▶ **Work request**
First find the line with "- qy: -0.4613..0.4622" in the entries below, then set down exactly every line through the line with "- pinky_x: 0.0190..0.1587", that line included.

BEGIN Record excerpts

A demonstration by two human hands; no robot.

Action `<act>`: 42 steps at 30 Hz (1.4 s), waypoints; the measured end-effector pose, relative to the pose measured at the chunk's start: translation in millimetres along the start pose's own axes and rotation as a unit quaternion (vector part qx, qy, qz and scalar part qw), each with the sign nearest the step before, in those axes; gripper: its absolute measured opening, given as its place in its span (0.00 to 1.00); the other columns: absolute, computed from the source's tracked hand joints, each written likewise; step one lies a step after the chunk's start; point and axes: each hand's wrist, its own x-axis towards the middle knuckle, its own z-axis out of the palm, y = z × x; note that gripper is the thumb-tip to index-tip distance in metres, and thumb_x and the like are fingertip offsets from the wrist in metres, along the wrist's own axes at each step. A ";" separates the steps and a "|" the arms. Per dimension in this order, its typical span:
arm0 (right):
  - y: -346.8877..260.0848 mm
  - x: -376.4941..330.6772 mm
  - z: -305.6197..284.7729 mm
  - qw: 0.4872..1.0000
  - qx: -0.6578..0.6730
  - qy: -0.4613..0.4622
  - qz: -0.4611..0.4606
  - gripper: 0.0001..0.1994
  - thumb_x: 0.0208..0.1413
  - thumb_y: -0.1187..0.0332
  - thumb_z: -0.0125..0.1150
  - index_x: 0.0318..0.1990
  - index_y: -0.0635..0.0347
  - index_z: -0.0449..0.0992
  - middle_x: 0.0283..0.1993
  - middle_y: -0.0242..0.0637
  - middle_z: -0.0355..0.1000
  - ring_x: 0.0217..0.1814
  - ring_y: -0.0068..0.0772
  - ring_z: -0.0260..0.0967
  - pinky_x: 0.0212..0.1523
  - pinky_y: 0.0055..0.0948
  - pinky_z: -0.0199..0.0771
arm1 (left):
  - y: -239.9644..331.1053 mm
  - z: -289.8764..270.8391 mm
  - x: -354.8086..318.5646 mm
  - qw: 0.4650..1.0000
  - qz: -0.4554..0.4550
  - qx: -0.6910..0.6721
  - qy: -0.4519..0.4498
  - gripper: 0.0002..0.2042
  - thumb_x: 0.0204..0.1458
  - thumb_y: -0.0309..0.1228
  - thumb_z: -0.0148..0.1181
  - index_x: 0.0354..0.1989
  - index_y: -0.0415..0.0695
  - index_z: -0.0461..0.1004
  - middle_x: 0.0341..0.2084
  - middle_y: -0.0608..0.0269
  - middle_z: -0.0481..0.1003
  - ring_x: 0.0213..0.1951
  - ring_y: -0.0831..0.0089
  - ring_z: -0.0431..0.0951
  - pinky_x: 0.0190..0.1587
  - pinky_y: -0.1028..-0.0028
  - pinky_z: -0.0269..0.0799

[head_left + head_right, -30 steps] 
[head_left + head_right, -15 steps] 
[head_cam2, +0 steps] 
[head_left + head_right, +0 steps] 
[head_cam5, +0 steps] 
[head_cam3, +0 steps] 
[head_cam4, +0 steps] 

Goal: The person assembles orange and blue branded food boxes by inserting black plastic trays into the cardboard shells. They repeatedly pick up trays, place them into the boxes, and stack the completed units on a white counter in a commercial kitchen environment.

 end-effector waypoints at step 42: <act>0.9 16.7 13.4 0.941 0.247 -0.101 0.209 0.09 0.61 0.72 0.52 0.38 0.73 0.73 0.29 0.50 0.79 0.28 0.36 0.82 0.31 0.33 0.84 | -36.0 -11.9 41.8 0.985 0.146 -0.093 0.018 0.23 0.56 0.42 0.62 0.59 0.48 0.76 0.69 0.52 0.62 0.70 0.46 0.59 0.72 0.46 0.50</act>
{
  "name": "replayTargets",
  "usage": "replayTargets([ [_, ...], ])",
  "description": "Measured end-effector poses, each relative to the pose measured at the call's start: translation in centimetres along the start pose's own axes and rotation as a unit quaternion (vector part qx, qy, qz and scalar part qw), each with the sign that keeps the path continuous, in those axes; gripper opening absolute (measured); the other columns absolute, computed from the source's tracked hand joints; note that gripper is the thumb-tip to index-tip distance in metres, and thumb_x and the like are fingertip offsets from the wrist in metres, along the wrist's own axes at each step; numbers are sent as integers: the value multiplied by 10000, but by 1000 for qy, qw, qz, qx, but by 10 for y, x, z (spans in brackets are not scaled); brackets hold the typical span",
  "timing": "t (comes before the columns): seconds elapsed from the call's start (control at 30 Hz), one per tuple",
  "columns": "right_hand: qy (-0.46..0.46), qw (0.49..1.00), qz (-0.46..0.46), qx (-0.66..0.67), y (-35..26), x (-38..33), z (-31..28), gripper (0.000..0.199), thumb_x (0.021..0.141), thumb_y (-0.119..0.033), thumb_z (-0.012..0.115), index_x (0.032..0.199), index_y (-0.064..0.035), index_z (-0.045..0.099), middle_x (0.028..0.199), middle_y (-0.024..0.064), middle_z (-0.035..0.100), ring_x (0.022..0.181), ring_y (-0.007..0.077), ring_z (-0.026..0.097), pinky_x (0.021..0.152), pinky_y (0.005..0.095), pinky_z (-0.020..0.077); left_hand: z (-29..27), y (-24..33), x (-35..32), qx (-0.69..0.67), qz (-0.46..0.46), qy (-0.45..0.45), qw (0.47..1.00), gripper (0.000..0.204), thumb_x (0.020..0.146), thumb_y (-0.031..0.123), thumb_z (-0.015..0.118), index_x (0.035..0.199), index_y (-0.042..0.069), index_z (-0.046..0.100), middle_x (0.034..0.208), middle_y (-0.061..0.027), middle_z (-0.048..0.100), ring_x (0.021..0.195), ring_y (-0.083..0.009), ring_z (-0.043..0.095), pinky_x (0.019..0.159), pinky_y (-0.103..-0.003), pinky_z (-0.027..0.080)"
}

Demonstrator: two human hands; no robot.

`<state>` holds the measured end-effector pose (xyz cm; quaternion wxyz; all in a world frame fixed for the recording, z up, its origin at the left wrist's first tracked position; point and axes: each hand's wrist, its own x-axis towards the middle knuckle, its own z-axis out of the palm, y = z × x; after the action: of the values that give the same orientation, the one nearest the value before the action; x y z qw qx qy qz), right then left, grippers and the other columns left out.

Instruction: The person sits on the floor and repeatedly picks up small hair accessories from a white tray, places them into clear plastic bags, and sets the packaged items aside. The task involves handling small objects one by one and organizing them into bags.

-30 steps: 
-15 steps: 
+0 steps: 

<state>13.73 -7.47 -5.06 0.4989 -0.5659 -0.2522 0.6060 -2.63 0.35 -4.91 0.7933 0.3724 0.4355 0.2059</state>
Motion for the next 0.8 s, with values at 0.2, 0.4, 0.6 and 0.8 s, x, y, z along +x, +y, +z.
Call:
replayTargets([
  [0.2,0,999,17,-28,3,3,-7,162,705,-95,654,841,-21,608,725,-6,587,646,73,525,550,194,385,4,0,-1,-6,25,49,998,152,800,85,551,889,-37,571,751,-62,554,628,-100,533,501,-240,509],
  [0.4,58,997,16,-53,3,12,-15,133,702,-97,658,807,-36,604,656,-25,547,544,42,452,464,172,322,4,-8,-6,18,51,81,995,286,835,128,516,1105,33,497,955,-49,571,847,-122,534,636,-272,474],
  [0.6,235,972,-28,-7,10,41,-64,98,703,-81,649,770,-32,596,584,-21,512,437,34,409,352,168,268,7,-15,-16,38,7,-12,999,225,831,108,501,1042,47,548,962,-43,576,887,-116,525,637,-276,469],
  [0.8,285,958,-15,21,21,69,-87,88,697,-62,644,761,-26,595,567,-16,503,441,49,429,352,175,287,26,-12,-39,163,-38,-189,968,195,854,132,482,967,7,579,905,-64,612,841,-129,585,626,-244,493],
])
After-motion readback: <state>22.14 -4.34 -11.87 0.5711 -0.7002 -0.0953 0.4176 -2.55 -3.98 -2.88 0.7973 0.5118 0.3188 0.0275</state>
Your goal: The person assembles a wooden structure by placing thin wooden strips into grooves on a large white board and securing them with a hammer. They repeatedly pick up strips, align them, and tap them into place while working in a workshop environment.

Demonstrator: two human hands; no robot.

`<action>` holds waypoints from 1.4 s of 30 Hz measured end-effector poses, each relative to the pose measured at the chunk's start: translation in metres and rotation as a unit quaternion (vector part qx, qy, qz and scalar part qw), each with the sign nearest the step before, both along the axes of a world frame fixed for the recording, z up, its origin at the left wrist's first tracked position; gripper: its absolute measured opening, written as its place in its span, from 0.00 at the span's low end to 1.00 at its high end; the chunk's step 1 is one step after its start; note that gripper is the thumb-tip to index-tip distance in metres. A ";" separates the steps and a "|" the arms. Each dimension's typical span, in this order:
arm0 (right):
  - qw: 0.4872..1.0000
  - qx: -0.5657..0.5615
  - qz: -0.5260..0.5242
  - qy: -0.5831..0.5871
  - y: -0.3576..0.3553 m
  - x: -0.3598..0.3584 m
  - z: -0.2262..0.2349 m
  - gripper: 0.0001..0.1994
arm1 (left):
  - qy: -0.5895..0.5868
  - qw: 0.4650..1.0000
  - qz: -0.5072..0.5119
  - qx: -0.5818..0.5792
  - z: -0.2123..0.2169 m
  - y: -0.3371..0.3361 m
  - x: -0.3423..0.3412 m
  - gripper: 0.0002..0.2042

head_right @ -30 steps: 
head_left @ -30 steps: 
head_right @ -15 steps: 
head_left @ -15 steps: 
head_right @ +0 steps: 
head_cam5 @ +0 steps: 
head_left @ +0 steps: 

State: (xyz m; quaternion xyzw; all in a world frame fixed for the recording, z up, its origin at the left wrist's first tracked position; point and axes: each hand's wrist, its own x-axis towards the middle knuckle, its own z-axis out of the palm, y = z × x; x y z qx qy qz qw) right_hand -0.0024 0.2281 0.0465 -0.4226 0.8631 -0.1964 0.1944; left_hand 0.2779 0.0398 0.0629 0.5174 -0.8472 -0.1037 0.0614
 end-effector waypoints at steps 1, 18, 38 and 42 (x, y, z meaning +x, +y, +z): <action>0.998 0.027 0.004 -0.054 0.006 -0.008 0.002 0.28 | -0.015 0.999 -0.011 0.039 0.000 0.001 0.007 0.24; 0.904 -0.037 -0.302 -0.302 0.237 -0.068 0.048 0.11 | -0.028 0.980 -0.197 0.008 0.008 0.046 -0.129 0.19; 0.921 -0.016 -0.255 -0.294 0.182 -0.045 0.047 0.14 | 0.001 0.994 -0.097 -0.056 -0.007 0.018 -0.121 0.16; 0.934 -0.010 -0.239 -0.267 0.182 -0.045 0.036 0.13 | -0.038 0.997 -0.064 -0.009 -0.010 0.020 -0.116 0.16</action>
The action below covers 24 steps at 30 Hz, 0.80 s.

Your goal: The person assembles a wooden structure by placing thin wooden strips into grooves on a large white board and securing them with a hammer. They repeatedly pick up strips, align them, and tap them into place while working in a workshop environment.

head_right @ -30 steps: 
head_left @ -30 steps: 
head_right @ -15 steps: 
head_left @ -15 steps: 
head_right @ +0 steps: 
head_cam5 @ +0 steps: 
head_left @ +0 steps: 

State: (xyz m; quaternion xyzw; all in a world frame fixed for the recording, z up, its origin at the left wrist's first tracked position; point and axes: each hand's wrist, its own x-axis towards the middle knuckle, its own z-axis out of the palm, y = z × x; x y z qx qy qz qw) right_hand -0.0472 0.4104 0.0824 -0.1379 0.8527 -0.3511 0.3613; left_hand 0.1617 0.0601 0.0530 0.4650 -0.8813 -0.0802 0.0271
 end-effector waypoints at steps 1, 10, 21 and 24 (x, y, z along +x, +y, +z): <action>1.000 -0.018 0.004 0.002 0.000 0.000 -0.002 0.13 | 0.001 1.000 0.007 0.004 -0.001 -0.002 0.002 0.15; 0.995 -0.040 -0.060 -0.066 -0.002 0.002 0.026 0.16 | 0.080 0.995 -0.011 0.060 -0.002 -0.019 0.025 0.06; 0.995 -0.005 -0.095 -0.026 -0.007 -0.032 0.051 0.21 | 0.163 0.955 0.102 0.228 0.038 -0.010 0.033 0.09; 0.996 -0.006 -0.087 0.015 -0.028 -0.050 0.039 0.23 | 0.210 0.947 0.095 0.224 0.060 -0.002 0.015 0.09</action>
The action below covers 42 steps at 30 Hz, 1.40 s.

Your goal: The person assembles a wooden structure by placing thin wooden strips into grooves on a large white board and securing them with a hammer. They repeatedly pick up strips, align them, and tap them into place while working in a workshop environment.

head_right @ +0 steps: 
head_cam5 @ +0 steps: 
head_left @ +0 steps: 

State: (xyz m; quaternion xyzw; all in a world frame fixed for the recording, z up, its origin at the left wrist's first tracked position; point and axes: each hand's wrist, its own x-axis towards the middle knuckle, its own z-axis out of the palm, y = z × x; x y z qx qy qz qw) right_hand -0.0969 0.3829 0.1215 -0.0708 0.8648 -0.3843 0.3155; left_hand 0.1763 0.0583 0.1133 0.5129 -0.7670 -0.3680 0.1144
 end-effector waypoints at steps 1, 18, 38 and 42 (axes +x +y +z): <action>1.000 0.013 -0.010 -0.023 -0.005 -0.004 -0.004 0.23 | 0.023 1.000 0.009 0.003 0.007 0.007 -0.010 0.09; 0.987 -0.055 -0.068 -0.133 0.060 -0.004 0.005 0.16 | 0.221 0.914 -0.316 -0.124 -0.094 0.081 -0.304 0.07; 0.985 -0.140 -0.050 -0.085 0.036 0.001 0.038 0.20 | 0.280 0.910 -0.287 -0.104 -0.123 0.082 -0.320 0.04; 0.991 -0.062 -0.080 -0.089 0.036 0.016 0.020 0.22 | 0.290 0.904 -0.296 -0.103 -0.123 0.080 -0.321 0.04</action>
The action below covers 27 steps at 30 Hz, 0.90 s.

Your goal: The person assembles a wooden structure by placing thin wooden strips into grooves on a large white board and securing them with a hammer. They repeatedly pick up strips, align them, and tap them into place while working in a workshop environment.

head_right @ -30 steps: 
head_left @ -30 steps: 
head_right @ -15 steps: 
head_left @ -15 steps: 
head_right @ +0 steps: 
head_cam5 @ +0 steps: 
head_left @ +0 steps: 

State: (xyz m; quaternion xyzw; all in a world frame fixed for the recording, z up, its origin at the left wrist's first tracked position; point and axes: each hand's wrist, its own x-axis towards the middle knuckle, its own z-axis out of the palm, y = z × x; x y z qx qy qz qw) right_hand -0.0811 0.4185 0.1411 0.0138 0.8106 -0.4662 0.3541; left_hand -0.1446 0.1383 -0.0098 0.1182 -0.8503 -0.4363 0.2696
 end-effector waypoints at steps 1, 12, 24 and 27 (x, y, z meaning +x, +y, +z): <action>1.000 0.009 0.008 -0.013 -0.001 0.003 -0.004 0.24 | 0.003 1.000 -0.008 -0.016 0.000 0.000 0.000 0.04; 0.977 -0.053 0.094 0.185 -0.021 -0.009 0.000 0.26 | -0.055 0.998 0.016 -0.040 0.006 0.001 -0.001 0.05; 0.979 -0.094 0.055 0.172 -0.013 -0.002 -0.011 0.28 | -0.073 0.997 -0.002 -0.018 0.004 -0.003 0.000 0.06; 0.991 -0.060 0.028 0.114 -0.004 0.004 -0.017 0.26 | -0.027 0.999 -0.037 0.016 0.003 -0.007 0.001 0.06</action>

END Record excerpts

▶ **Solution for this exercise**
  - qy: -0.4613..0.4622
  - qz: -0.4611..0.4606
  - gripper: 0.0001..0.1994
  - thumb_x: 0.0208..0.1413
  - thumb_y: -0.1187..0.0332
  - thumb_z: -0.0125..0.1150
  - index_x: 0.0318..0.1990
  - index_y: -0.0635..0.0347
  - index_z: -0.0449..0.0992
  - middle_x: 0.0283..0.1993
  - middle_y: -0.0242..0.0637
  - middle_z: -0.0355..0.1000
  - ring_x: 0.0217..0.1814
  - ring_y: -0.0068..0.0772
  - ring_z: -0.0260..0.0967
  - pinky_x: 0.0212..0.1523
  - pinky_y: 0.0055..0.0948
  - pinky_z: -0.0199..0.0771
arm1 (left):
  - y: -239.9644..331.1053 mm
  - z: -289.8764..270.8391 mm
  - x: -354.8086..318.5646 mm
  - qw: 0.4650..1.0000
  - qz: -0.4554..0.4550
  - qx: -0.6910..0.6721
  - qy: -0.4519..0.4498
  - gripper: 0.0002..0.2042
  - thumb_x: 0.0204..0.1458
  - thumb_y: -0.0309..0.1228
  - thumb_z: -0.0148..0.1181
  - index_x: 0.0354..0.1989
  - index_y: -0.0415..0.0695
  - index_z: -0.0461..0.1004
  - middle_x: 0.0341..0.2084
  - middle_y: -0.0608..0.0269
  - middle_z: -0.0481..0.1003
  - ring_x: 0.0213..0.1951
  - ring_y: -0.0831..0.0089
  - ring_z: -0.0431..0.0951
  - pinky_x: 0.0190..0.1587

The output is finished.